Training Diffusion Models: The SDE Perspective¶

This document explains how diffusion models are trained from the SDE perspective, clarifying a common source of confusion: SDE solvers are NOT used during training.

Training uses closed-form solutions of the forward SDE, making it computationally simple and efficient.

Overview¶

The Key Insight¶

Common misconception: Since diffusion models are based on SDEs, training must involve solving SDEs.

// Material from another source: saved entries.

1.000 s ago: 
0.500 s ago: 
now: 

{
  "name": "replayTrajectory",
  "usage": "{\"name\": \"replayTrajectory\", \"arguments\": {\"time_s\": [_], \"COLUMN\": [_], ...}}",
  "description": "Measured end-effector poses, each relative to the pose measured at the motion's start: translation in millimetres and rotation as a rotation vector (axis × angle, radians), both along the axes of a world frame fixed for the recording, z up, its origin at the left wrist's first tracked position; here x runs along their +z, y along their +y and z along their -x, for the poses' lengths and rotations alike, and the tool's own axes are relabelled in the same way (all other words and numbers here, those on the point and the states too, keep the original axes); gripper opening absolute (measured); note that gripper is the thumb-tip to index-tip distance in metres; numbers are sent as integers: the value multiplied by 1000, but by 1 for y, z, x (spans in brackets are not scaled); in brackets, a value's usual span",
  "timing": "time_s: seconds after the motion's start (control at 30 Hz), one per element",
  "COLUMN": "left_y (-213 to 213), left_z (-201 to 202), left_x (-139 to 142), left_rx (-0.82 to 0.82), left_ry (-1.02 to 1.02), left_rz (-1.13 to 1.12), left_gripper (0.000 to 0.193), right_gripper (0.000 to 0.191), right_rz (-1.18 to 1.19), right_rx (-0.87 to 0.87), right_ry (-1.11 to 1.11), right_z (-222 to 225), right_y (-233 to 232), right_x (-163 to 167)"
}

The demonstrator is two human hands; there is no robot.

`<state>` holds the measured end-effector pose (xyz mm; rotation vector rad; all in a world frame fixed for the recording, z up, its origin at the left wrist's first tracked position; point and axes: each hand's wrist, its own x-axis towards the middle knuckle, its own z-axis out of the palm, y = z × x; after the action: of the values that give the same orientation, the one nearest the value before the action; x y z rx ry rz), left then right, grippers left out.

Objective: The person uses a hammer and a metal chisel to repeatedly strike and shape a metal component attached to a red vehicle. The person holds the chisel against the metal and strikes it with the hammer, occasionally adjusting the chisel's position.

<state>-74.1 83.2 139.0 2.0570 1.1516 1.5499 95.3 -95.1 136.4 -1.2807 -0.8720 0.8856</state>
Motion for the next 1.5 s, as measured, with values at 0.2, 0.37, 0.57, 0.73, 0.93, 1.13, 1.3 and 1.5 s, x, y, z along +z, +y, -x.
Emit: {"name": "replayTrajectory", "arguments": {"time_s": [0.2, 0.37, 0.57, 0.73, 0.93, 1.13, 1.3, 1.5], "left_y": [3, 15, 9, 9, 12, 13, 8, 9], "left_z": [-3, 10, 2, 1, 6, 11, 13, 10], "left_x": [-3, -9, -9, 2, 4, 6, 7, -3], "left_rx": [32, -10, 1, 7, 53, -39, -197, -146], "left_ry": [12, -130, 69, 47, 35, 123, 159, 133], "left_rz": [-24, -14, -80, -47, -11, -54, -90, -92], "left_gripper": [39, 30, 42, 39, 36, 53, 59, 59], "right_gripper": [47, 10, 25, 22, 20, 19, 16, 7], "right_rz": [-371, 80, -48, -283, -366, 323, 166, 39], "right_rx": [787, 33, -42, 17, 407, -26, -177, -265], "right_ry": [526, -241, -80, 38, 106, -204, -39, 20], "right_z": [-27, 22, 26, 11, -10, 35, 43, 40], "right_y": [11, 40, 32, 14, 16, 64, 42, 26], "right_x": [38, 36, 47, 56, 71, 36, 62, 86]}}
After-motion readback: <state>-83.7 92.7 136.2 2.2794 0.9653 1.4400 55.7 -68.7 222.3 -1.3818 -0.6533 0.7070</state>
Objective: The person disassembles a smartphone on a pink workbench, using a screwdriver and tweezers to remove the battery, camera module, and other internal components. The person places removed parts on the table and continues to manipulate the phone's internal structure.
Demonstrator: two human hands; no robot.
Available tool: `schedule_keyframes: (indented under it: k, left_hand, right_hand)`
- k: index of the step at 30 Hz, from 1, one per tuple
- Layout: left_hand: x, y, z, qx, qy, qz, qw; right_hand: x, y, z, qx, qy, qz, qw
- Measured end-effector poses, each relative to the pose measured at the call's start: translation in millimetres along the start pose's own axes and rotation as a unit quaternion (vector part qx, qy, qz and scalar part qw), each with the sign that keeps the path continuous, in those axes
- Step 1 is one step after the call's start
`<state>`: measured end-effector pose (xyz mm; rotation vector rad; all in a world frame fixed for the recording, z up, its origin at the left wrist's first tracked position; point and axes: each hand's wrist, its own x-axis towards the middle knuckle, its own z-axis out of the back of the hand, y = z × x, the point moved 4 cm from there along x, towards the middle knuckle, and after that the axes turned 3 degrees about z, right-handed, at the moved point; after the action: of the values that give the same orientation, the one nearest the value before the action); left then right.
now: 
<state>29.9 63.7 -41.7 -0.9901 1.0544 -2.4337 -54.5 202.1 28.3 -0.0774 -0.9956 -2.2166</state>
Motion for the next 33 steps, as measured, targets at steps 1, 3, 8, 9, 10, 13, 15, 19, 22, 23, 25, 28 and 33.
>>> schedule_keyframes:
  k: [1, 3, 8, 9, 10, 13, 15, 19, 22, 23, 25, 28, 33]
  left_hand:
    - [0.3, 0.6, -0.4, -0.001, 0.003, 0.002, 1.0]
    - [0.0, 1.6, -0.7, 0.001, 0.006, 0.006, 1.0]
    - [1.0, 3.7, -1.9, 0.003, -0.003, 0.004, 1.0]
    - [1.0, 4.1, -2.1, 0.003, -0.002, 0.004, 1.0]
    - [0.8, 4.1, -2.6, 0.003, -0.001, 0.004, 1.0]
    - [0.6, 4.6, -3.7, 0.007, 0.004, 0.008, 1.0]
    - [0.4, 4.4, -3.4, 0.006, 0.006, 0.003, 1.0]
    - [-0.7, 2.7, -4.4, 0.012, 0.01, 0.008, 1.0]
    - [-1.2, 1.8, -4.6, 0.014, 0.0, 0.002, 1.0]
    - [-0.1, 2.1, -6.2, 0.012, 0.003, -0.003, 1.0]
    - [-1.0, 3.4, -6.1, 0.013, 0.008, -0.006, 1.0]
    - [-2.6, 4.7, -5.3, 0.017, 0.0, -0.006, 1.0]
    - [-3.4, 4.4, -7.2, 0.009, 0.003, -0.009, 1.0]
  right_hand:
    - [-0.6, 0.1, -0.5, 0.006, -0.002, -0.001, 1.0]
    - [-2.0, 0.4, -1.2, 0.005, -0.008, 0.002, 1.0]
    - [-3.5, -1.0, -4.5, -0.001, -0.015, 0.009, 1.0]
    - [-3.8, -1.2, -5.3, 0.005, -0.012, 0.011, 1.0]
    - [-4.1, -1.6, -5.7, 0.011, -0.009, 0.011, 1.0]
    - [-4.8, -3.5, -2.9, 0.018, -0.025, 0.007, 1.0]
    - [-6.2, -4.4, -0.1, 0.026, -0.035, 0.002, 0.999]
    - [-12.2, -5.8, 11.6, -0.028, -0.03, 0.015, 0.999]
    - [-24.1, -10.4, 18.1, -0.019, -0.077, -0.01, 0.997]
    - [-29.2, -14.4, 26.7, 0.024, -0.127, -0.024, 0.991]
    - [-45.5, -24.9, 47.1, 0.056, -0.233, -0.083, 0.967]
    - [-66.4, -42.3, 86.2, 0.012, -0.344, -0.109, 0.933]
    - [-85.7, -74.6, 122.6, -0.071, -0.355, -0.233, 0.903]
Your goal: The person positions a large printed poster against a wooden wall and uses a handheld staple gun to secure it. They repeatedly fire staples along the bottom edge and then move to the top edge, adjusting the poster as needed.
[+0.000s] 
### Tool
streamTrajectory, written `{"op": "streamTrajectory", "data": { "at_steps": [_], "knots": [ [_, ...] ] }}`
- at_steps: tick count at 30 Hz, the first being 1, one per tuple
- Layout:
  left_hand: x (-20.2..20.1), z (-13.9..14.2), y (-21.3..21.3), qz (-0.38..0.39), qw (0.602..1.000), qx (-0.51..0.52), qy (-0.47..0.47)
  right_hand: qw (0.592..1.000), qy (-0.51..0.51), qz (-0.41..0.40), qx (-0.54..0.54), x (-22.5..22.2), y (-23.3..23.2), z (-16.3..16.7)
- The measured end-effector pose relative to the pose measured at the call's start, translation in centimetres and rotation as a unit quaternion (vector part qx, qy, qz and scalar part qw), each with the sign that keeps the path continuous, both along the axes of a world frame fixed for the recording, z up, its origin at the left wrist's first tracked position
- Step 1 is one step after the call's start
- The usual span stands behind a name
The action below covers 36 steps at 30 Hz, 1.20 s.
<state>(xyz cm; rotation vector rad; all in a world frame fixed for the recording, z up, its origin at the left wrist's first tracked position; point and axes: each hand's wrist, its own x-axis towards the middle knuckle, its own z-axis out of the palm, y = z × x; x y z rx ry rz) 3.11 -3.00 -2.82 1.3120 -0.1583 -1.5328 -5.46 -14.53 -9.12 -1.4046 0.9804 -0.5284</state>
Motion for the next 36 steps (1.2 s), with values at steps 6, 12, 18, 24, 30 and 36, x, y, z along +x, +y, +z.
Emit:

Reality: Training uses closed-form marginals from the forward SDE solution. No numerical SDE solver is needed.

Training vs Sampling¶

Phase	SDE Solver?	What's Used
Training	❌ No	Closed-form $q(x_t \mid x_0)$
Sampling	✅ Yes	Numerical discretization of reverse SDE/ODE

This document focuses on training — see 03_sde_sampling.md for sampling.

The Forward SDE Solution¶

VP-SDE (Variance-Preserving)¶

The forward SDE is:

\[ dx = -\frac{1}{2}\beta(t) x\,dt + \sqrt{\beta(t)}\,dw \]

Closed-form solution (see 03_solving_vpsde.md for derivation):

\[ x_t = \sqrt{\bar{\alpha}_t} \, x_0 + \sqrt{1 - \bar{\alpha}_t} \, \epsilon \]

where:

$\bar{\alpha}_t = \exp\left(-\int_0^t \beta(s)\,ds\right)$
$\epsilon \sim \mathcal{N}(0, I)$

Key property: We can sample $x_t$ directly from $x_0$ without simulating the SDE!

Marginal Distribution¶

The marginal distribution at time $t$ is:

\[ q(x_t \mid x_0) = \mathcal{N}(x_t; \sqrt{\bar{\alpha}_t} x_0, (1-\bar{\alpha}_t)I) \]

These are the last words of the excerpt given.